Thursday, January 31, 2008

Where the Rubber Meets the Road

All,
The ball is rolling. We have started. Today Beck and I went to UCSF accompanied by Diane, my donor sister, where Diane learned to give herself the injections that will increase the production of blood stem cells. She will administer two injections each day for each of the next four days. We will return to UCSF on Monday at which time the stem cells will be harvested through a catheter that will be installed for that purpose. The goal is to collect 3-8 million stem cells for each kilogram of my weight. Suffice it to say, that’s a BIG number! If more are required after harvesting on Monday, she will do it a second time on Tuesday.

I will be admitted to the hospital on that Tuesday, Feb. 5. I will undergo various procedures then chemo will begin that afternoon. I will receive chemo for 5 days, then rest 2 days.
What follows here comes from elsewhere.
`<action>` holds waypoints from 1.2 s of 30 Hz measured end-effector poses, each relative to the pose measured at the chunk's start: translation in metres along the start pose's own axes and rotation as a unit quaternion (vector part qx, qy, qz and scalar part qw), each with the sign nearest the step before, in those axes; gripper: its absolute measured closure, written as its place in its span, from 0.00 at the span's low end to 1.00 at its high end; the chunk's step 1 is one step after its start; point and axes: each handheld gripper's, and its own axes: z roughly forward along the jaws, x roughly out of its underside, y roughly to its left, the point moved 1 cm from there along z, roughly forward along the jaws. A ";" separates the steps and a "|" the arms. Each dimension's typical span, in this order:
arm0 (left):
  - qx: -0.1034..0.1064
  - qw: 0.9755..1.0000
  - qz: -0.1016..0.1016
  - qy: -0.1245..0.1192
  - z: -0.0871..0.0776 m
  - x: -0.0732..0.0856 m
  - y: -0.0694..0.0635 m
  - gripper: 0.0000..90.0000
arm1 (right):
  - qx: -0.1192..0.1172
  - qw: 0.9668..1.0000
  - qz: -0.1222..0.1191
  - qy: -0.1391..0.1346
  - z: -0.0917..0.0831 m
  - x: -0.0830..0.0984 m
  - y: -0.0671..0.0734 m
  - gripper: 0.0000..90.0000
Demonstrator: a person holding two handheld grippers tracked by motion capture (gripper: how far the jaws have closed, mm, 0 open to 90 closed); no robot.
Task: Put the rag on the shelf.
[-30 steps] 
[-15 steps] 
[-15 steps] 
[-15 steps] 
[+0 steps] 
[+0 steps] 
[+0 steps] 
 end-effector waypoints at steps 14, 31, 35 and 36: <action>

On Feb. 12, I will receive Diane’s stem cells by IV infusion. At that time, my immune system will be gone and we wait 10-14 days for engraftment to occur. Then the fun starts. More on that as events unfold.
What has been learned? If someone asks if you want a massage, say “Yes.” If someone asks if you want a bone marrow biopsy, say “No.” If you haven’t told those you love that you love them, do it today. If you find yourself with a terrible disease, you will be surprised when the encouragement comes from many unexpected places.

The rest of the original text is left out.